This KB should help to know how to manually delete the orphaned snapshots that are attached to an FCD.
Symptoms:
- Volume expansion on a guest cluster fails.
7s (x601 over 41h) Warning VolumeResizeFailed PersistentVolumeClaim/data-postgresql-0 resize volume "pvc-3b0cf013-2ec9-4177-924c-f71ce25f91a6" by resizer "csi.vsphere.vmware.com" failed: rpc error: code = Internal desc = failed to expand volume b83ce058-e082-4cdb-bfc3-6219bda0fdc4-3b0cf013-2ec9-4177-924c-f71ce25f91a6 in namespace prodns of supervisor cluster. Error: supervisor persistentVolumeClaim b83ce058-e082-4cdb-bfc3-6219bda0fdc4-3b0cf013-2ec9-4177-924c-f71ce25f91a6 in namespace prodns not in "FileSystemResizePending" condition within 240 seconds
- The disk that backs a volume has snapshots that have been taken by a snapshot-based backup solution.
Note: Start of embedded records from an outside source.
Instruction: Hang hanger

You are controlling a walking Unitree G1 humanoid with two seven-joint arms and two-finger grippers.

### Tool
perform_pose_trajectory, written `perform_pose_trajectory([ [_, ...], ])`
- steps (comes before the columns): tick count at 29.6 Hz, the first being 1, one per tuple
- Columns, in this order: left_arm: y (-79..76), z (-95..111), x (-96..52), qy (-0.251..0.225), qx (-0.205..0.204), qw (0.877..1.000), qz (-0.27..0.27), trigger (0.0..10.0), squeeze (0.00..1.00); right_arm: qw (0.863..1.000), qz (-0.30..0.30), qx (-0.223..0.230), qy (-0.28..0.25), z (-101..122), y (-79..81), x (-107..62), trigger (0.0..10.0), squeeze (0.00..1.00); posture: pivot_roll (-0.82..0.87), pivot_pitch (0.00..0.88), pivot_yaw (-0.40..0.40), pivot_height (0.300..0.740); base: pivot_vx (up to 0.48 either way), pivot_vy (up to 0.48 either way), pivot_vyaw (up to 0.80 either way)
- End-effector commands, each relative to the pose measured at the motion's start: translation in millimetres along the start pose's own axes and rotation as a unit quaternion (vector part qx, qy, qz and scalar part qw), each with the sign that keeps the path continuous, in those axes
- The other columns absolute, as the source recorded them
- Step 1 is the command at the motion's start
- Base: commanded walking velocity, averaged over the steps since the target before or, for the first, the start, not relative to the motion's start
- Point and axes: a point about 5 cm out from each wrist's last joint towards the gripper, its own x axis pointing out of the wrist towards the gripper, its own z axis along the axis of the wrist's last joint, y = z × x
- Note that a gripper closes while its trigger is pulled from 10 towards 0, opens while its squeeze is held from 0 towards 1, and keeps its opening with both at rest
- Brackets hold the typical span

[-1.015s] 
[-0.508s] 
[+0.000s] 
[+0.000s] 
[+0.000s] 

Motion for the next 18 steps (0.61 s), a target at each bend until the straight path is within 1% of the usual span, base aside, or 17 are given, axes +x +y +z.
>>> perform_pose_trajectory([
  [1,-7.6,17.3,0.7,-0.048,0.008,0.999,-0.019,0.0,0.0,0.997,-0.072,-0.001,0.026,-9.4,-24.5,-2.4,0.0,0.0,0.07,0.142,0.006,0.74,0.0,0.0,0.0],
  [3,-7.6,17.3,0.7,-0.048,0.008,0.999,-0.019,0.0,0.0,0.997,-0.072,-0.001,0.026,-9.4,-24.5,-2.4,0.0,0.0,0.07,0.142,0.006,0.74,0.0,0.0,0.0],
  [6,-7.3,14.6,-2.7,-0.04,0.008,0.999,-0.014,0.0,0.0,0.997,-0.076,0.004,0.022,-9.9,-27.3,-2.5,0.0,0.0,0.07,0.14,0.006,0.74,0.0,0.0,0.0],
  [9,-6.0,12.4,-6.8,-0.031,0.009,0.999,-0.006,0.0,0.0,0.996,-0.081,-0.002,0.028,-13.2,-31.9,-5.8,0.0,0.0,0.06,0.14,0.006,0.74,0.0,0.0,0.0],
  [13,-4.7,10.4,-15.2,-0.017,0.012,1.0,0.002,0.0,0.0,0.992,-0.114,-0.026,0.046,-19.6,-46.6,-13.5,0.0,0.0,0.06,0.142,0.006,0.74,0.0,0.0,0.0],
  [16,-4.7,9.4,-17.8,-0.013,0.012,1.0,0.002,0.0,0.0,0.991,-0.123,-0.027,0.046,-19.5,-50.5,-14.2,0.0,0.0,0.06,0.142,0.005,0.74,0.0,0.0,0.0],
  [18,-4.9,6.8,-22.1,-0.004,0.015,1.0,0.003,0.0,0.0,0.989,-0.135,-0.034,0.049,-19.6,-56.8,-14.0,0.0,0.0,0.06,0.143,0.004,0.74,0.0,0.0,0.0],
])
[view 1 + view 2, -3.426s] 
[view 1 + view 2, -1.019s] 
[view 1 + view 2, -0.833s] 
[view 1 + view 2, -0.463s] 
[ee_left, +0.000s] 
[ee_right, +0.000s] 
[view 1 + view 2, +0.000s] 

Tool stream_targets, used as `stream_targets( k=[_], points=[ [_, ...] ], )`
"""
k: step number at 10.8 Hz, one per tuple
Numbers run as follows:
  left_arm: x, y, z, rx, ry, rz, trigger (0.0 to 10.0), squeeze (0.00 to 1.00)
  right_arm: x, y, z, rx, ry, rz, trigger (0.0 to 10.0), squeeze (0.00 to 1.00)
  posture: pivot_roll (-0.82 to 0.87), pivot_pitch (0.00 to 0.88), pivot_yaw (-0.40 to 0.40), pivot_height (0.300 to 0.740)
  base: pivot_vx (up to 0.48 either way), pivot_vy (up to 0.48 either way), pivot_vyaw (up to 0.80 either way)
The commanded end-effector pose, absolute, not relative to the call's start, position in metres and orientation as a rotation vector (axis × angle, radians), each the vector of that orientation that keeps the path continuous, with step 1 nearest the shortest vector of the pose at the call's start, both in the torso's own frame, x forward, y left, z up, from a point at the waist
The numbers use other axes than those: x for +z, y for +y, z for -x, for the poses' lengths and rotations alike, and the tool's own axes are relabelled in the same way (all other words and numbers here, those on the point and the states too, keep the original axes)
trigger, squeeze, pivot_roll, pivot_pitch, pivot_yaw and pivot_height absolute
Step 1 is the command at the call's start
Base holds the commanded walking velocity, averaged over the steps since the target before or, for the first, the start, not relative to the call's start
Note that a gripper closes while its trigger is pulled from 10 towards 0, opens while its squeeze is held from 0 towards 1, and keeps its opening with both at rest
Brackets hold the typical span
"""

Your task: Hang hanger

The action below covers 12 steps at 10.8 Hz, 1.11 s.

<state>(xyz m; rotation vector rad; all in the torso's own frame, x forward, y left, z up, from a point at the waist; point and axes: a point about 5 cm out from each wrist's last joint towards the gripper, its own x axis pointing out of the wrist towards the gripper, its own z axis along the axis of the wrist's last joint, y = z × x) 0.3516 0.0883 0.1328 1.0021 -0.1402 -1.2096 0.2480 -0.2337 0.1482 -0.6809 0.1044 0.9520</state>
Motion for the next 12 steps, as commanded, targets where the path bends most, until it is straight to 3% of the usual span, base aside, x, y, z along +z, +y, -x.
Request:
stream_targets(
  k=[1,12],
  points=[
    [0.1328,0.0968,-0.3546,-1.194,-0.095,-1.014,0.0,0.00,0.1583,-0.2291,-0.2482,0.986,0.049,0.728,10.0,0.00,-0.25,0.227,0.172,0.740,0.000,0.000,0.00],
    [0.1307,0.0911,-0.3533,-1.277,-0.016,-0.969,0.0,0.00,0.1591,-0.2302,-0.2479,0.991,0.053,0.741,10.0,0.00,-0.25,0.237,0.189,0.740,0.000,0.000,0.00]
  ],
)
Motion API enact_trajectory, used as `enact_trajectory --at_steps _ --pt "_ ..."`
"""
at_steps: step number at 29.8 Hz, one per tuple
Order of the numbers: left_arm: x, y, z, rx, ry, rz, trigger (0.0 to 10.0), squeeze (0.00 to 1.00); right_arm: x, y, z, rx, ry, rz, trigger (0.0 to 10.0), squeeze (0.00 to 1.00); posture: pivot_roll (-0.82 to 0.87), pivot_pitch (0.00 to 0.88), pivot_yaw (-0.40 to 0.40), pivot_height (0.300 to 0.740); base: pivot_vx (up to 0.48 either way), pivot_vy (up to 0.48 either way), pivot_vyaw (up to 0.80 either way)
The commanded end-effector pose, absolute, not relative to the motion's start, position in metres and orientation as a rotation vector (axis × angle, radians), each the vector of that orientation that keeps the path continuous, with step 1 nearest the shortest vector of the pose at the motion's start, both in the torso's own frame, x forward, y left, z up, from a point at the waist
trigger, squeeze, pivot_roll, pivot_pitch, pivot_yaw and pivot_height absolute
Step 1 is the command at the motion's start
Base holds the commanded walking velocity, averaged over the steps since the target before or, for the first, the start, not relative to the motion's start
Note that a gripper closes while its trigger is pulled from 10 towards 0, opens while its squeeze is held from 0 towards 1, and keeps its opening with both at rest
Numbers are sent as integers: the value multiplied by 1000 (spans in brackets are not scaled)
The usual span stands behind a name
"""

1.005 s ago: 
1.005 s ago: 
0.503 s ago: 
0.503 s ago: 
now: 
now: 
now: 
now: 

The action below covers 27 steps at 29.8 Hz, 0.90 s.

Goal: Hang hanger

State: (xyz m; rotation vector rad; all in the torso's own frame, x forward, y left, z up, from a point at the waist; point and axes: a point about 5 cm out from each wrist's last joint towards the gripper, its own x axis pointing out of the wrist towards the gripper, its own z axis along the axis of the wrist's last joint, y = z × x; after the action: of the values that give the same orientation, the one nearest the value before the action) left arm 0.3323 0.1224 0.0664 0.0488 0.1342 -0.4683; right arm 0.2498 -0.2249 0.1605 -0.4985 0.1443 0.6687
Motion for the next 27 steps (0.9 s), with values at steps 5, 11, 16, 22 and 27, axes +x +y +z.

$ govc disk.snapshot.ls -k -dc="Datacenter-1" -ds="Tanzu-vmfssan" -l "008d3b91-1756-49cd-9db3-fbf4699887fd"
9fc48a39-3be2-4183-b645-ebbf4efb2467 kanister.fcd.description:6c254147-66e6-11ee-af2f-e6b8f1567dd3 MM DD HH:MM:SS
4b81583d-ccea-44e2-a577-4305e82ad02a kanister.fcd.description:e7634189-5fd3-11ee-af2f-e6b8f1567dd3 MM DD HH:MM:SS
If a virtual disk that backs a volume has snapshots, it cannot be resized.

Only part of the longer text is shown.